[Buildbot-devel] Google Summer of Code proposal for Javascript Frontend

Naveen Kumar naveen.iitm90 at gmail.com
Thu Apr 5 14:46:50 UTC 2012


On Sun, Apr 1, 2012 at 6:58 AM, Dustin J. Mitchell <dustin at v.igoro.us> wrote:
> On Wed, Mar 28, 2012 at 1:01 PM, Naveen Kumar <naveen.iitm90 at gmail.com> wrote:
>> This is first draft of my proposal. Please give your feedback
>
> As I mentioned in IRC, this looks good.
>
>> 1. Javasciprt frameworks:
>> Possible options:
>>         1. jQuery
>>         2. Dojo
>>         3. YUI
>
> This is a good preliminary list.  I suspect that part of the summer
> will be building "test" implementations in a few frameworks so that
> you can make a judgement based on experience.
>
>> 2. User interface design:
>> This is the best time to implement a better looking design. I am not
>> very good with web design. I am going to need help with that part. My
>> idea of implementation is, first implement a general template which
>> will be used in all the pages then implement rest of the features on
>> it.
>
> As Tom said, I think that the UI design is a separate task from the
> implementation of basic usability.  We don't have anyone within the
> project who has a great strength here, either, so this may be
> something to leave unfinished, in the sense that the UI at the end of
> the summer is perhaps a bit clunky, but all of the support is there
> for someone else to improve it.
>
> I suspect that building that support will be most of a summers' work,
> in fact -- and for the project such work is actually *far* more
> important than getting any particular pages implemented at all.  If
> you finished the summer with an aweomse buildbot.js library written
> that integrates tightly with one or more external JS libraries like
> jQuery and provides easy, reliable access to the Buildbot API -- but
> only actually implemented the build page with it -- I would count that
> a resounding success.  On the other hand, if you produce working
> JavaScript code for a half-dozen user-visible pages, but each is
> implemented in an ad-hoc fashion and not particularly flexible or
> maintainable, that would be somewhat disappointing.
>
>> As I understand JsonStatusResource class serves the /json requests,
>> and is used in WebStatus class in baseweb.py. Hence it is synchronous.

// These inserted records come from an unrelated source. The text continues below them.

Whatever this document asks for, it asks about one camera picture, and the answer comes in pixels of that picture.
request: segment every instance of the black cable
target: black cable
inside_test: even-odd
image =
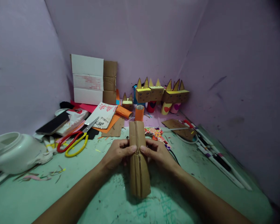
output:
[[[169,149],[169,151],[173,154],[173,156],[174,156],[174,158],[175,158],[175,160],[176,160],[177,164],[180,166],[180,164],[179,164],[179,162],[178,162],[178,160],[177,160],[176,156],[174,155],[173,151],[172,151],[171,149]]]

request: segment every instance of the left hand
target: left hand
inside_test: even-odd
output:
[[[137,146],[129,146],[127,139],[114,140],[100,163],[108,170],[113,170],[126,156],[131,156],[136,150]]]

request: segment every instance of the right hand
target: right hand
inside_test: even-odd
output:
[[[145,140],[147,147],[140,146],[140,151],[147,157],[155,160],[160,168],[168,172],[174,172],[179,167],[162,142],[147,138]]]

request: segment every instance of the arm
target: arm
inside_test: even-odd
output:
[[[85,208],[108,180],[112,170],[137,147],[128,146],[128,140],[114,140],[99,164],[79,180],[33,223],[77,223]]]
[[[169,172],[180,183],[181,194],[193,205],[206,223],[251,224],[245,216],[184,171],[176,163],[163,143],[146,139],[146,144],[148,147],[140,147],[141,152],[155,160],[160,168]]]

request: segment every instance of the hand
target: hand
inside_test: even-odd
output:
[[[174,172],[180,167],[162,142],[147,138],[145,140],[147,147],[140,146],[140,151],[147,157],[155,160],[160,168]]]
[[[114,140],[100,163],[108,170],[113,170],[126,156],[131,156],[136,150],[137,146],[129,146],[127,139]]]

>> Any python coding work will be mostly in status_json.py unless I have
>> to interact with databases. I am not aware of code outside of this
>> module.
>
> And you could coordinate with other developers on the project to make
> the needed changes.
>
> As a note, depending on the timeline, I may have a significant chunk
> of the *new* API finished, and it would be great to begin your
> JavaScript work against that.  In particular, it will include support
> for dynamically updating pages as state changes.
>
>> Schedule:
>> Google Summer of Code program is spanned over 12 weeks(excluding
>> community bonding period).
>> 2 weeks: familizing with code, deciding upon things(javascript
>> framework, features to implement).
>> 5 -6 weeks: implement existing features i.e. builders, buildslaves,
>> build details, waterfall. As directed in other thread of devel list
>> tests also will be written along with the code.
>> 2-3 weeks: Survey for extra features and implement them.
>> 2 weeks: Wrap up. Merge missing code(if any).
>
> One thing to keep in mind is that there is potentially a long time
> between finishing some code and seeing it merged into the upstream
> codebase.  I'd like to see a bit more detail here about what can
> happen in overlapping chunks: after you've submitted a patch for one
> thing and are waiting for review, what will you work on?  I also like
> to see concrete artifacts described in a schedule: as of week three I
> will produce ___.  This gives the you and your mentor measurable goals
> to aim for, and helps the rest of the development community know what
> to expect over the course of the summer.
>
> Perhaps more importantly, I think that your project will include a
> good bit of experimentation.  For example, an effective technique for
> selecting the best JS library for the purpose might be to implement a
> "fake" buildmaster in Django (since you're comfortable with it), and
> then build a simple JS frontend on top of it using each of the
> possible libraries.  Then you, and the development community as a
> whole, could get some real-world experience with the libraries and
> make an informed decision.  Even though most of that code would not
> end up in Buildbot, this would be an excellent contribution to the
> project.
>
> Even once that is done, you may do several iterations of writing a
> low-level library, then building a page on top of it, only to find
> that the library could be better designed.
>
>> I have fairly good experience in python. I know twisted basics. I
>> mostly work on django for web development. I used javascipt/jQuery in
>> web development projects. I have little experience with UI design.
>> Though I follow some opensource projects never really contributed to
>> any of them. This is the first time I am working for an open source
>> project. We use git in our college for versioning. I am comfortable
>> with it.
>
> Welcome!  I think that this is a strong application, and demonstrates
> that you've done your homework.  I look forward to seeing the final
> proposal! (of course, another draft is welcome too)
>
Thanks for your feed back. I updated my proposal as per your suggestions.